Sim-Diasca, the Erlang simulation engine built at Électricité
de France in 2010, solved this with a two-level timestamp:
{tick, diasca}. When entity A handles an event at tick T,
diasca D, any events it produces for other entities land at
(T, D+1). Cause at diasca 0, effect at diasca 1, reaction at
diasca 2. The tick advances only when no more diascas are pending —
quiescence. No Lamport clocks needed. No vector clocks. The causal ordering
is built into the timestamp structure itself.
sim_ex implements this. Three event forms:
# Causal reaction — same tick, next diasca
{:same_tick, target, payload} # → (T, D+1)
# Schedule at a future tick
{:tick, future_tick, target, payload} # → (future_tick, 0)
# Relative delay
{:delay, delta, target, payload} # → (T + delta, 0)
The calendar key is {tick, diasca, seq} — a three-element
tuple that sorts naturally in Erlang’s :gb_trees.
{5, 2, _} always comes before {5, 3, _}, which
always comes before {6, 0, _}. Quiescence detection is free:
just pop the smallest key. If it’s a new tick, the old tick is done.

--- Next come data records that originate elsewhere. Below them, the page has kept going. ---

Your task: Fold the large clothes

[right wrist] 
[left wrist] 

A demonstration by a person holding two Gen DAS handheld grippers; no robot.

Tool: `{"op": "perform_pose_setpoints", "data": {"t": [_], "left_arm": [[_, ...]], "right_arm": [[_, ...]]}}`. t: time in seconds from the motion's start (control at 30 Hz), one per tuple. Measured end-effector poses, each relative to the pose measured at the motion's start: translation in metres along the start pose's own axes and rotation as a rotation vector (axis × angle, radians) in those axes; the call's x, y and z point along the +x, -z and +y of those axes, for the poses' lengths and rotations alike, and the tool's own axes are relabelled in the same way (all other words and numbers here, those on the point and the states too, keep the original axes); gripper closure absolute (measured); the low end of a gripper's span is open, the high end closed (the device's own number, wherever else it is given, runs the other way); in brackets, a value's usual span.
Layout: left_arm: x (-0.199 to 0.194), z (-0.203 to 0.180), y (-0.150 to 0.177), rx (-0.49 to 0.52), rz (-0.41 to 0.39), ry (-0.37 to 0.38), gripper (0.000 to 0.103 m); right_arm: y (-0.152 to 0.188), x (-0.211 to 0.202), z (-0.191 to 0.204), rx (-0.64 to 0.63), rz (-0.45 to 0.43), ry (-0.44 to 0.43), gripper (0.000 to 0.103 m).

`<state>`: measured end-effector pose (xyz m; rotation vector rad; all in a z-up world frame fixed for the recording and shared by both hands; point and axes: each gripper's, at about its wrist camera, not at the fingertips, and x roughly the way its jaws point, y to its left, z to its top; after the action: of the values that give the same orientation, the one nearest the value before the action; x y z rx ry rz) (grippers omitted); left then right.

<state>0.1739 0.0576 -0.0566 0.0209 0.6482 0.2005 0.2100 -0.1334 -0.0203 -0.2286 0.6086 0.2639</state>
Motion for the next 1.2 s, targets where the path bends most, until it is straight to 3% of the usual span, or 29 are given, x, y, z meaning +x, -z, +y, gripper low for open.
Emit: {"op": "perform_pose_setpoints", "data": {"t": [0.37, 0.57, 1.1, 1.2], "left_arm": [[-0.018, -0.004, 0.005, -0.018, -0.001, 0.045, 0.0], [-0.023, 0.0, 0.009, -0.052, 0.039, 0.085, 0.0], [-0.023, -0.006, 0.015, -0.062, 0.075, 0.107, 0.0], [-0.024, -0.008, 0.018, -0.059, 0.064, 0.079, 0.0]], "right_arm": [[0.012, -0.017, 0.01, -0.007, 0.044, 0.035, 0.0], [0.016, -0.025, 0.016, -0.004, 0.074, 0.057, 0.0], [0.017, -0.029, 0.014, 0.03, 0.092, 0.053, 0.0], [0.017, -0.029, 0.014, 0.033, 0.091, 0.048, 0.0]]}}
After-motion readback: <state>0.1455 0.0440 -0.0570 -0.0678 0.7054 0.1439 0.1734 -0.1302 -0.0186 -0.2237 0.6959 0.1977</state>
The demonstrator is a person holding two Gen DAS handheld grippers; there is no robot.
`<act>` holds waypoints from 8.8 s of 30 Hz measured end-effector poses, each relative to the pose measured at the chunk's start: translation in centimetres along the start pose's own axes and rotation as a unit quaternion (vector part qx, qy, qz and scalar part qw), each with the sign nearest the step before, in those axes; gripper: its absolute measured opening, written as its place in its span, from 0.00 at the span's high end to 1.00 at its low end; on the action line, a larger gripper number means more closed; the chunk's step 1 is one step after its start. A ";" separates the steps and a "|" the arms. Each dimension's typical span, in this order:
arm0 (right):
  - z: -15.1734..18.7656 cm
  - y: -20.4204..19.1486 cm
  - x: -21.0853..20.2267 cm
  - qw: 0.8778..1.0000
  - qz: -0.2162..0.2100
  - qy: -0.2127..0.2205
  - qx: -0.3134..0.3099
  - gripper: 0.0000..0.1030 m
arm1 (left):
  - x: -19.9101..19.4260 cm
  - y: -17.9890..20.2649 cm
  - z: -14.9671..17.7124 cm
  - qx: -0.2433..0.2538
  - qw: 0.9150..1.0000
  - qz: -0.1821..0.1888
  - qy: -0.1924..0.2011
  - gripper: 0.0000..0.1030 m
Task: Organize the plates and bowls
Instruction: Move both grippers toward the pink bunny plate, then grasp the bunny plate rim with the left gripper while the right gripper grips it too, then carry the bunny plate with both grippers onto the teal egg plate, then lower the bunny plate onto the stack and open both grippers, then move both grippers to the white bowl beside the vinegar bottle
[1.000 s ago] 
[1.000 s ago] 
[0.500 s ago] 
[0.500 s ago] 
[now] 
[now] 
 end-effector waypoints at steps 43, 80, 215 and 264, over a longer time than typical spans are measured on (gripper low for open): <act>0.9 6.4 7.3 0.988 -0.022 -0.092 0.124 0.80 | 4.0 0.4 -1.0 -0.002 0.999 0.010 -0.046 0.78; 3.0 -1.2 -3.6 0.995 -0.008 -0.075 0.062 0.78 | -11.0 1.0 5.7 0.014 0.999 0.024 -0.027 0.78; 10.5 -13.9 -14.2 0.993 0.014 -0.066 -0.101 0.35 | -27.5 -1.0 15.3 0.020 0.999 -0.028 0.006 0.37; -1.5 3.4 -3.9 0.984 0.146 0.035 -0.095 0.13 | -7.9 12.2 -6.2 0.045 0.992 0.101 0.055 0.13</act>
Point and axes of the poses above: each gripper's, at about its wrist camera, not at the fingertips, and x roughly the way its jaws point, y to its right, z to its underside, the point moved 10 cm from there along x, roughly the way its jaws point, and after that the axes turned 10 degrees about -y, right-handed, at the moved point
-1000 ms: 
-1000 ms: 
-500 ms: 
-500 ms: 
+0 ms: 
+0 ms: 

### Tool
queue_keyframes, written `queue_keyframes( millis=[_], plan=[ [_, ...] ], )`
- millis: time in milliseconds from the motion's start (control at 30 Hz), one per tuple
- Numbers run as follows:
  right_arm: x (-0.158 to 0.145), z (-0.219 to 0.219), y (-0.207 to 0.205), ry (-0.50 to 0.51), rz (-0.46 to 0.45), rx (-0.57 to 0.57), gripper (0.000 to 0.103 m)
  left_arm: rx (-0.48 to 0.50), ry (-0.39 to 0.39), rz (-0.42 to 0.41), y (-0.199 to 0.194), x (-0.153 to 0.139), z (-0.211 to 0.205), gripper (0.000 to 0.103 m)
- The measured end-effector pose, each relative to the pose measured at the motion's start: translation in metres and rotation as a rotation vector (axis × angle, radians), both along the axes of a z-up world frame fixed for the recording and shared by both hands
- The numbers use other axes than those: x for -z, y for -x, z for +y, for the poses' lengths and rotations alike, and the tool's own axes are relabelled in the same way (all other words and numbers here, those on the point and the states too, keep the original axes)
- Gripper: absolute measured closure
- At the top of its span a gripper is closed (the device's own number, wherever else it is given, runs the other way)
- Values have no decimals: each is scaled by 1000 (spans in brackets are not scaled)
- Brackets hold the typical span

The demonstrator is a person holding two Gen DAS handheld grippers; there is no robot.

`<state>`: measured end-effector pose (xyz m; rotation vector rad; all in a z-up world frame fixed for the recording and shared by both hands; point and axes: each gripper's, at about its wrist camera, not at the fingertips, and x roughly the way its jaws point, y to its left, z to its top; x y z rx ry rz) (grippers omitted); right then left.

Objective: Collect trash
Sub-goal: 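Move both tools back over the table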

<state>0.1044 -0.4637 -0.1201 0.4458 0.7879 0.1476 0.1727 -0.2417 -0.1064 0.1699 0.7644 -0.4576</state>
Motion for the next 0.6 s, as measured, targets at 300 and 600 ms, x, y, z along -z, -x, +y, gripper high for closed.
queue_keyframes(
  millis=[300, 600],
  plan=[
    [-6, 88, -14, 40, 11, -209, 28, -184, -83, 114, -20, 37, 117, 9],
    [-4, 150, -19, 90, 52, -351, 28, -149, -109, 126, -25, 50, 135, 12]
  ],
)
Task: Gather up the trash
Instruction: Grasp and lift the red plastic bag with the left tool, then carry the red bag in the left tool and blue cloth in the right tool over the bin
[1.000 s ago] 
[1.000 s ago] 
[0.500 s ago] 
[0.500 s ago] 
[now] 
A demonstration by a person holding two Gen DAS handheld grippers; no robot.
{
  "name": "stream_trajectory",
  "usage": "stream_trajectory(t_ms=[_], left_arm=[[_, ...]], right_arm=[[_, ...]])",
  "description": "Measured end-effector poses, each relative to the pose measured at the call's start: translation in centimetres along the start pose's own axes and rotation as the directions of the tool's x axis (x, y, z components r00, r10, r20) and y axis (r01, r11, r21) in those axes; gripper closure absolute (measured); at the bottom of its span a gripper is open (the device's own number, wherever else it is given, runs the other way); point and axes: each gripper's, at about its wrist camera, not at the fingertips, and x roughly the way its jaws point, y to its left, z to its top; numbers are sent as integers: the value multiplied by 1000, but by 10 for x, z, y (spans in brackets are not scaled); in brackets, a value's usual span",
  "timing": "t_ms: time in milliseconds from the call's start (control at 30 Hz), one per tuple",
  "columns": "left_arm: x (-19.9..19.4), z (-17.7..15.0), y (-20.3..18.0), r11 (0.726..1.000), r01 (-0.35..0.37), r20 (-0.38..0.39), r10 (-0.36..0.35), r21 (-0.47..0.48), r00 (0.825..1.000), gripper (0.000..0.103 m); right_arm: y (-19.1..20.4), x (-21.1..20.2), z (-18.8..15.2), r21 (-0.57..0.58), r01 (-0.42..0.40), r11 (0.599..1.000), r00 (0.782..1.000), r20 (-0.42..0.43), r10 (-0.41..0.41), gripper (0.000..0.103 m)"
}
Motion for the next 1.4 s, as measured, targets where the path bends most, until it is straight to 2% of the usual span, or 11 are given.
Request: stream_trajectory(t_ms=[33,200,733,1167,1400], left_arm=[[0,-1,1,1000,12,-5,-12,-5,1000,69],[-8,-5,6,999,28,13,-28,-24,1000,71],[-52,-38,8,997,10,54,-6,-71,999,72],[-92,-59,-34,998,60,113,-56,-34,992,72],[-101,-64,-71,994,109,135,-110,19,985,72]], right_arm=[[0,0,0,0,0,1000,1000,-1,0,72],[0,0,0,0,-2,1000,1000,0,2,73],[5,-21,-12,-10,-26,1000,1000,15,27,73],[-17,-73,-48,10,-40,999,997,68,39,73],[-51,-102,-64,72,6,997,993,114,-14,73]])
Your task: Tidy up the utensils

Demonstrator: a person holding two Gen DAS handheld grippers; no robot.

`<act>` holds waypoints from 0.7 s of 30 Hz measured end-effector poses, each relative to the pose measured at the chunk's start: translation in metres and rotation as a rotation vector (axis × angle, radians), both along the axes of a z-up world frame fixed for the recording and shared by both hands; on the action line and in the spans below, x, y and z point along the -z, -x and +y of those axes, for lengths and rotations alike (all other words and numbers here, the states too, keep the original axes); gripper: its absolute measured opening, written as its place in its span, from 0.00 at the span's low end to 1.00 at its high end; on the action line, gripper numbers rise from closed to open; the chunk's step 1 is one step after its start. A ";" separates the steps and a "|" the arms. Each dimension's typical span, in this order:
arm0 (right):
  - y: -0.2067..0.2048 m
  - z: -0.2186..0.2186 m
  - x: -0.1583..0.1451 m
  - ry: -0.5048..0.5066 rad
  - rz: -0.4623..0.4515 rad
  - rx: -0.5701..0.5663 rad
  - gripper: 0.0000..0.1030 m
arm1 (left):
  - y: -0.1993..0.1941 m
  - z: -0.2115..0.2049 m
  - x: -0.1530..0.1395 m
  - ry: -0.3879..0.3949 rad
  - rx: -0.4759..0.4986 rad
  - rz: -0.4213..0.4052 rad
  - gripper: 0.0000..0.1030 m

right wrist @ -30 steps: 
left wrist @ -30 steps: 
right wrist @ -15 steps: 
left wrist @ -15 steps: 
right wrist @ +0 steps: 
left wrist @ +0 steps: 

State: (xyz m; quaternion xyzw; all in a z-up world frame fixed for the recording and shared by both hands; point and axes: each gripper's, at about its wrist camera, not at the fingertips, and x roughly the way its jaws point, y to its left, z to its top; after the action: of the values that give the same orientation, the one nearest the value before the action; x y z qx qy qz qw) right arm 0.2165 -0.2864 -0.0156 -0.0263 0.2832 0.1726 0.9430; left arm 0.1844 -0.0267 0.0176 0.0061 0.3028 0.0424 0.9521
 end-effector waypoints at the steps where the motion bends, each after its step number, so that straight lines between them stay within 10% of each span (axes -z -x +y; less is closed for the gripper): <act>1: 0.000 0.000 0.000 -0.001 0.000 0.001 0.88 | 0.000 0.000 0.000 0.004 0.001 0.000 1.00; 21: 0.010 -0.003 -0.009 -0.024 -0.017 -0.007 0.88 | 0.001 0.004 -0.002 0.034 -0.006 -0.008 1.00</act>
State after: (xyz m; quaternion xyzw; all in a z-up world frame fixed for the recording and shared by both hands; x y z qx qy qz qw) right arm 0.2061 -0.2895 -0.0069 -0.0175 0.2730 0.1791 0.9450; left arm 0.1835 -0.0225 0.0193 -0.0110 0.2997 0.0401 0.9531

No barrier protocol, no global synchronization, no coordination service. The
data structure is the synchronization.
The lineage runs through the BEAM community like a wire. Lamport’s logical clocks (1978). Chandy and Misra’s distributed simulation (1979). Sim-Diasca on Erlang (2010). Sheehy at Basho, building Riak on the same runtime, writing about the same impossibility (2015). And now sim_ex, where the simulation engine and the distributed database share not just a theoretical heritage but a virtual machine. The BEAM has always understood that “now” is a distributed lie. It was built for telephone switches, where a dropped call is worse than a slow one, and where two switches must never disagree about who is talking to whom. Causal ordering is not a feature. It is the reason the runtime exists.
Le Quatrième
sim_ex is the fourth library. The quartet:
| Library | Inference | For when you say |
|---|---|---|
| eXMC | NUTS/HMC | “I know the model” |
| smc_ex | O-SMC² | “The data never stops” |
| StochTree-Ex | BART | “I don't know the function” |
| sim_ex | DES | “I need to simulate it” |
The first three answer questions about data. The fourth generates data by simulating systems. But here's what happens when you put them together: a simulation that fits posteriors over its own input parameters (eXMC), calibrates online from sensor data (smc_ex), discovers which inputs matter (StochTree-Ex), and runs the simulation itself (sim_ex). All in one runtime. All supervised. All hot-reloadable.
No commercial simulation engine offers this. Not AnyLogic. Not Simio. Not Arena. They have better GUIs. They have decades of domain libraries. But they cannot build a simulation that learns, because their runtimes weren't designed for it. Ours was designed for telephone switches, which turns out to be close enough.
sim_ex is at
github.com/borodark/sim_ex.
Zero dependencies. Twenty-six tests. 539,000 events per second. Tick-diasca
causal ordering. GPSS-style DSL. The PHOLD benchmark is in benchmark/.